═══ Dataset extract

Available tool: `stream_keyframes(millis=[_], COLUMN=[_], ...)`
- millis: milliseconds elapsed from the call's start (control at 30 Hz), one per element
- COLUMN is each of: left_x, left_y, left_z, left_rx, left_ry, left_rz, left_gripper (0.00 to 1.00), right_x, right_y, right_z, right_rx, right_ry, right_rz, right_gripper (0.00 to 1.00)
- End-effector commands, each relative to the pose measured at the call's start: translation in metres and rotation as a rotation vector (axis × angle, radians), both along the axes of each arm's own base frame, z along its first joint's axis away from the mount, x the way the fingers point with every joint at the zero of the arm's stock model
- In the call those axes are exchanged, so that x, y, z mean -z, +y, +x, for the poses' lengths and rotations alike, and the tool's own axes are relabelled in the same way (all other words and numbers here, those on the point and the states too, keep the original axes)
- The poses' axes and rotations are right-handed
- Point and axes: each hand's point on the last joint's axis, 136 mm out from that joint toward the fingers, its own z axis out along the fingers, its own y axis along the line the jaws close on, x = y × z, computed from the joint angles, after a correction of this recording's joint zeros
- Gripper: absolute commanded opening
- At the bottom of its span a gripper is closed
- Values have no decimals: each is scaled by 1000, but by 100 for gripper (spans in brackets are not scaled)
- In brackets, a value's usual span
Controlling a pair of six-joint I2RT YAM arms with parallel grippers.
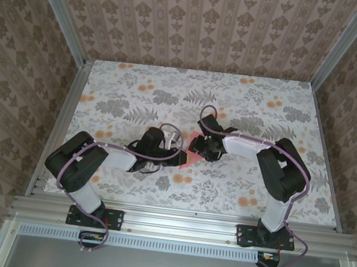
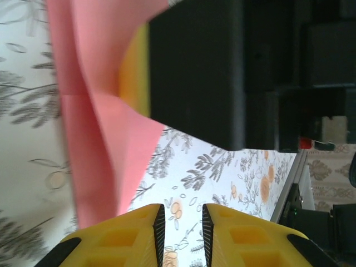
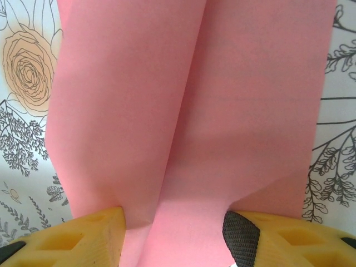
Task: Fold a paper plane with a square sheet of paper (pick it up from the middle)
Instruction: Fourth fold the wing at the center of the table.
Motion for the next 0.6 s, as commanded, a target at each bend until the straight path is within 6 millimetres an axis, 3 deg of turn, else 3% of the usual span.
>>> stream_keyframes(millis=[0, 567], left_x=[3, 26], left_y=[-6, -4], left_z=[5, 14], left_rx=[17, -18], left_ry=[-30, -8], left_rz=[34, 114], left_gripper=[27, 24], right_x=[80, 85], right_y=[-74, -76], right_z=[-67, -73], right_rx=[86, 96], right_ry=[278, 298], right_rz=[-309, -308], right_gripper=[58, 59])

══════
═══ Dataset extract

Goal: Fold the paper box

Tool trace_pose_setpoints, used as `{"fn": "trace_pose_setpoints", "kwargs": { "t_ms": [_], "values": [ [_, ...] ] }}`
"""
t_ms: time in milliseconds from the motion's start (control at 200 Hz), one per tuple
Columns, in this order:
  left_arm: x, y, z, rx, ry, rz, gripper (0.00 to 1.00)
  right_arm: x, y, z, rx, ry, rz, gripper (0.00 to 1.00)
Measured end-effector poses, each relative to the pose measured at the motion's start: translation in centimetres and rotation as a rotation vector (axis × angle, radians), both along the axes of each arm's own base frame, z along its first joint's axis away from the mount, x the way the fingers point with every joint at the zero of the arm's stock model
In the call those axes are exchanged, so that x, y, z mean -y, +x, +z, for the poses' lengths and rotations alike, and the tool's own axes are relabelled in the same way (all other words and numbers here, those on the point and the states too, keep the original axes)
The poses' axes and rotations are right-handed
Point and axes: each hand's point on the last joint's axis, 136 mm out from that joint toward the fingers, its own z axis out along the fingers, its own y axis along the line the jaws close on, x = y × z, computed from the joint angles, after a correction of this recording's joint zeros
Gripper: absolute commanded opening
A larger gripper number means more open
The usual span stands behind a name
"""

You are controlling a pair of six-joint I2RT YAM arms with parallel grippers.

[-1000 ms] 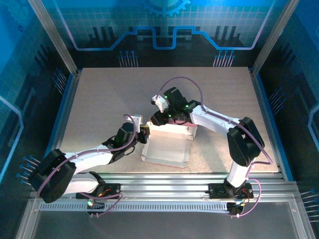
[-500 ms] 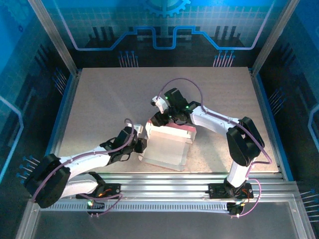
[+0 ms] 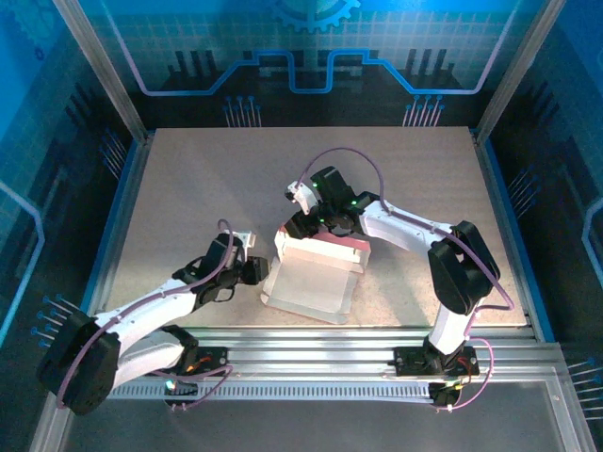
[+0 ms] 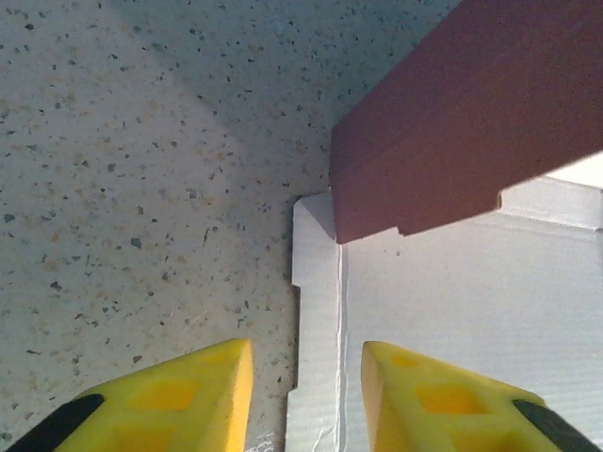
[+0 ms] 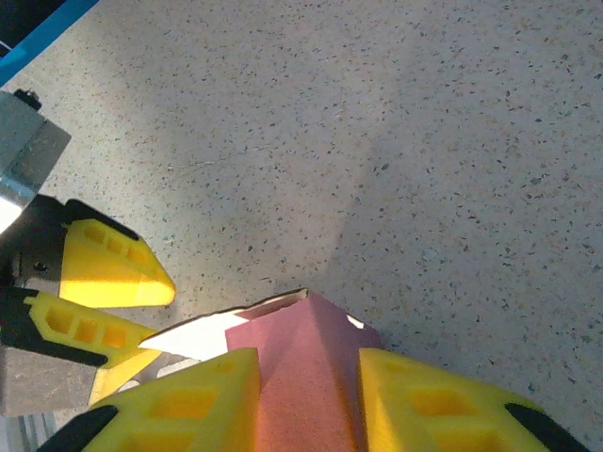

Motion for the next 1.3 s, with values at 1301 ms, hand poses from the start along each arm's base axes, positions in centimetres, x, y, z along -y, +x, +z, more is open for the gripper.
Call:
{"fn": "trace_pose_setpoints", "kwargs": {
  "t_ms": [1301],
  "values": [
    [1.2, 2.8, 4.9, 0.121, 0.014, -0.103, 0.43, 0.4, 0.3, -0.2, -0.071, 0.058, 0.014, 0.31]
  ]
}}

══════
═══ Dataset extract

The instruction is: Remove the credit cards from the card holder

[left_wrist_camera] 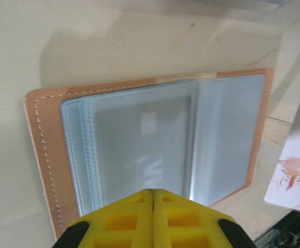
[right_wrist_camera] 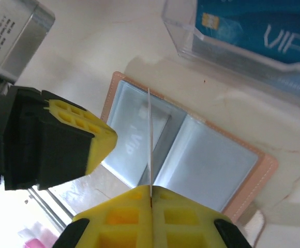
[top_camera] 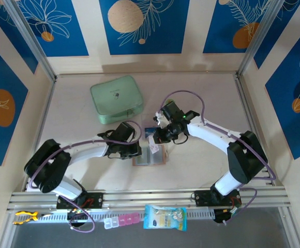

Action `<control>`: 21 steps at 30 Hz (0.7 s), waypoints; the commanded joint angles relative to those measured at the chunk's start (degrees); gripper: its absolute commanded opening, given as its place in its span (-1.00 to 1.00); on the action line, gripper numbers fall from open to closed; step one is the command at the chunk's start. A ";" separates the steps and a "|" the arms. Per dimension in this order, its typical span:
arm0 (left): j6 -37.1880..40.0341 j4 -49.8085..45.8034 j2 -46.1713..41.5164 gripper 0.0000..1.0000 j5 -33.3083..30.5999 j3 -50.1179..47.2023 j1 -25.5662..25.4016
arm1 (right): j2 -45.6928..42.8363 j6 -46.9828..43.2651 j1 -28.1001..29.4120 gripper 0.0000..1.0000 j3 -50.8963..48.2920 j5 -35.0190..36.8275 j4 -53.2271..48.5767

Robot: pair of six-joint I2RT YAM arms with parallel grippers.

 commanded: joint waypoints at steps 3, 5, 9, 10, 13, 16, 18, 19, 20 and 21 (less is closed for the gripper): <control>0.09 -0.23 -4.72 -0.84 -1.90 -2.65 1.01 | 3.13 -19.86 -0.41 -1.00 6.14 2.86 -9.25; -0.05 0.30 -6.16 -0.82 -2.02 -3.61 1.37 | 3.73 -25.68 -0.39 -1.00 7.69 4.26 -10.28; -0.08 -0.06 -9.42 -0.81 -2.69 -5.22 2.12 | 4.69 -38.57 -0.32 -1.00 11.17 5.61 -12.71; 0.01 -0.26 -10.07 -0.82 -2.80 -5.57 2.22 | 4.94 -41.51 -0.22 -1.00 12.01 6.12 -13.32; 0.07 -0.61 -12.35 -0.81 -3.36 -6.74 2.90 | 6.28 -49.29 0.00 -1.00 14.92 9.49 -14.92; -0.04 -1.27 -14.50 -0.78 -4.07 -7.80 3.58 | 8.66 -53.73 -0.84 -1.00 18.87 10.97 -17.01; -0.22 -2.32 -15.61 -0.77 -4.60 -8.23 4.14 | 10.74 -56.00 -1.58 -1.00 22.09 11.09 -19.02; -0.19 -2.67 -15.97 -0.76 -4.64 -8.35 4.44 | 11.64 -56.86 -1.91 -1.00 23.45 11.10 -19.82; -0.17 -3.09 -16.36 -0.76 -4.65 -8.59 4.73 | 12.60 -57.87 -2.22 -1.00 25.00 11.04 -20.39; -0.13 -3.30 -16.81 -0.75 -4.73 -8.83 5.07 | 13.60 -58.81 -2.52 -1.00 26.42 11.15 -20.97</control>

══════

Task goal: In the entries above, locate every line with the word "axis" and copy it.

Response area:
- End-effector commands, each relative to the pose measured at the call's start: translation in metres and rotation as a rotation vector (axis × angle, radians), both along the axes of each arm's own base frame, z along its first joint's axis away from the mount, x the way the fingers point with every joint at the zero of the arm's stock model
- Point and axes: each hand's point on the last joint's axis, 136 mm out from that joint toward the fingers, its own z axis out along the fingers, its own y axis along the line the jaws close on, x = y × z, computed from the joint angles, after a correction of this recording's joint zeros
Motion for the next 0.6 s, as commanded, a target at each bend until the straight path is within 6 millimetres an axis, 3 deg of turn, else 3% of the usual span.
Measured end-effector poses, each relative to the pose measured at the motion's start: translation in centimetres and rotation as a rotation vector (axis × angle, radians), both along the axes of each arm's own base frame, z along its first joint's axis away from the mount, x the way the fingers point with every joint at the zero of the arm's stock model
Point and axes: each hand's point on the last joint's axis, 136 mm out from that joint toward the fingers, its own z axis out along the fingers, its own y axis along the line the jaws close on, x = y × z, computed from the joint angles, after a correction of this recording's joint zeros

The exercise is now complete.